Well, we hauled in $245 billion, of which $68 billion was FICA taxes. FICA taxes tend to be higher in April because it is then that Schedule C filers (self-employed) pony up the rest of what they owe for the prior year. Year to date (since October 1, 2009, beginning of the last fiscal year) we have received $1.199 billion in taxes. In the prior year (deep in the Great Recession, in other words) the tax receipts were $1.255 billion. So what does the Nobelist mean when he says that our prosperity is showing up in tax revenues? It must be in the sense of that key word "projections" of the Congressional Budget Office, and also in the recent job growth figures.

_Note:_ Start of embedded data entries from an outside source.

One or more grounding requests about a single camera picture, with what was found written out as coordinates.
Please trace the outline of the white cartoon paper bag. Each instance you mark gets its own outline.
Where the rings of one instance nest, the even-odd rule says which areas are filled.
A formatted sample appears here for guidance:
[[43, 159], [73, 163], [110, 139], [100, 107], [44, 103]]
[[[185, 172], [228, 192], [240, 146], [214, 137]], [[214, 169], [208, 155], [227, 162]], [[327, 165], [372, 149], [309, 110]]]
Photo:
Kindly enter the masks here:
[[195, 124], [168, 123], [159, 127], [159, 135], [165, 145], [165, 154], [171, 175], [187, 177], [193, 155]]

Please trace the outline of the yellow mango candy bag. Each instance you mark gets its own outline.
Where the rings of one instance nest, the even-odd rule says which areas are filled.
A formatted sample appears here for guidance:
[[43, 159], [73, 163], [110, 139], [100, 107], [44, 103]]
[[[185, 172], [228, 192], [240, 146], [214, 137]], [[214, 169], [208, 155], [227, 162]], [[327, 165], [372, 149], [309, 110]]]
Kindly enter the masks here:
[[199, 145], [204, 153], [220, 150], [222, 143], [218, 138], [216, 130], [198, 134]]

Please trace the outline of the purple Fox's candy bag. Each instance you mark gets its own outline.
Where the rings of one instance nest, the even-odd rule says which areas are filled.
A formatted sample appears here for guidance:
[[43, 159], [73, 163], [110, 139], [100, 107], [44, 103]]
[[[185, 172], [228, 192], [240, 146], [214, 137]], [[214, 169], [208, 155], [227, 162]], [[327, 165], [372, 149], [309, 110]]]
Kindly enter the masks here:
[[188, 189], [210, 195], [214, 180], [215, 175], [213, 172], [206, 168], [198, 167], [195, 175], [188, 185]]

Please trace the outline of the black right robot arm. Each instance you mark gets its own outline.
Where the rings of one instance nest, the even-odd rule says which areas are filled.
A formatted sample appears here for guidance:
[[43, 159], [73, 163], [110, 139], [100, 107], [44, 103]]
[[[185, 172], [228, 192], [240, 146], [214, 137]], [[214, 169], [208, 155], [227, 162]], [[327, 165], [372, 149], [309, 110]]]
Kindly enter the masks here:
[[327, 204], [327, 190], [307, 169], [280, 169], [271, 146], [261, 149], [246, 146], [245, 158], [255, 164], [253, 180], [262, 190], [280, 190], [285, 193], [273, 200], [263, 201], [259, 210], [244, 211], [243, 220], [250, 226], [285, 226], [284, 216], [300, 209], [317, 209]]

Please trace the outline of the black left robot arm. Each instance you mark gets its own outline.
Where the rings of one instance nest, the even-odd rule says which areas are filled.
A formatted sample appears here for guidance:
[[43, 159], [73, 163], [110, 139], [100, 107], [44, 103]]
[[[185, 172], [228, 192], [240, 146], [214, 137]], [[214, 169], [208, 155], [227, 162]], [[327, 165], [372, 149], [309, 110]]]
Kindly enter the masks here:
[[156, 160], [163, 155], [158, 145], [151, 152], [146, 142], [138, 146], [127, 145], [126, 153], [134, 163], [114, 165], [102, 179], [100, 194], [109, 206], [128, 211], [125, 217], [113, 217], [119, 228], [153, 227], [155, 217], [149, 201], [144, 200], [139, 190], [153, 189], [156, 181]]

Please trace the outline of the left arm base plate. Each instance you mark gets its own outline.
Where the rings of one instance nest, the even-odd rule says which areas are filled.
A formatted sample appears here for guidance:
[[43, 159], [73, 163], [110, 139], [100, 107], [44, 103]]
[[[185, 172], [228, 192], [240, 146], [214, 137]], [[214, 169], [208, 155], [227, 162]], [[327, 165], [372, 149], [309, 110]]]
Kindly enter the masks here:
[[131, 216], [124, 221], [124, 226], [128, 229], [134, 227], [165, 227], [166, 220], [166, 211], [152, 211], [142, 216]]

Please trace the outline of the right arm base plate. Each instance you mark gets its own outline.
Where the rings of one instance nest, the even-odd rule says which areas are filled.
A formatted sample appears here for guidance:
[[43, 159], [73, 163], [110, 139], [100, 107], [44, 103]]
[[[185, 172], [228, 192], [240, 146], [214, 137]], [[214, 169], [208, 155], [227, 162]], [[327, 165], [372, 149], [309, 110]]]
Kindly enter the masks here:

Those job growth figures are interesting, actually. Of those 290,000 new jobs, 60,000 were Census hires. 188,000 are attributable to the "Birth/Death" estimate by the Ministry of Truth (Bureau of Labor Statistics), which refers not to human beings, but to the notional increase in new businesses (Births) versus closing businesses (Deaths). One might reasonably ask, during a Recession, is it actually reasonable to suppose that new businesses are being formed at such a prodigious rate, and if so, why is the commercial real estate market cratering? But never mind. If we subtract the Census and B/D numbers from the 290,000 number (in other words, if we eliminate the numbers the Federal Government itself actually controls), we are left with 42,000 jobs. Since 120,000 new employees enter the job world each month because of population growth, we can begin to see why the actual U-3 unemployment rate went from 9.7 to 9.9% despite the "job growth."

Still, I appreciate the Good Professor's chauvinist cheerleading. Someone needs to be optimistic, even if there is no statistical evidence whatsoever for such optimism. The growth in GDP is not "thanks to" stimulus spending; the GDP growth is government spending, but since it was done on a one-time, save-government-jobs basis, we've probably already seen its zenith of effectiveness. If I'm right, then the "jobs saved" by the Stimulus will begin to disappear, because the conceptual fallacy of spending money the way Congress did (the politically expedient method of supporting employment only for the existing way of doing things) means that the "investment" is short-lived.

In truth, there is no political will to undertake steps which would actually transform the American economy, which depends on a massive reworking of our energy regime. Tepid tinkering with the economy while we await some magical process to "restore" the consumerist Shangri-la built upon borrowing from houses is what the Nobelist actually thinks will happen. I am staking my own Stockholm Dreams on my theory that it will not.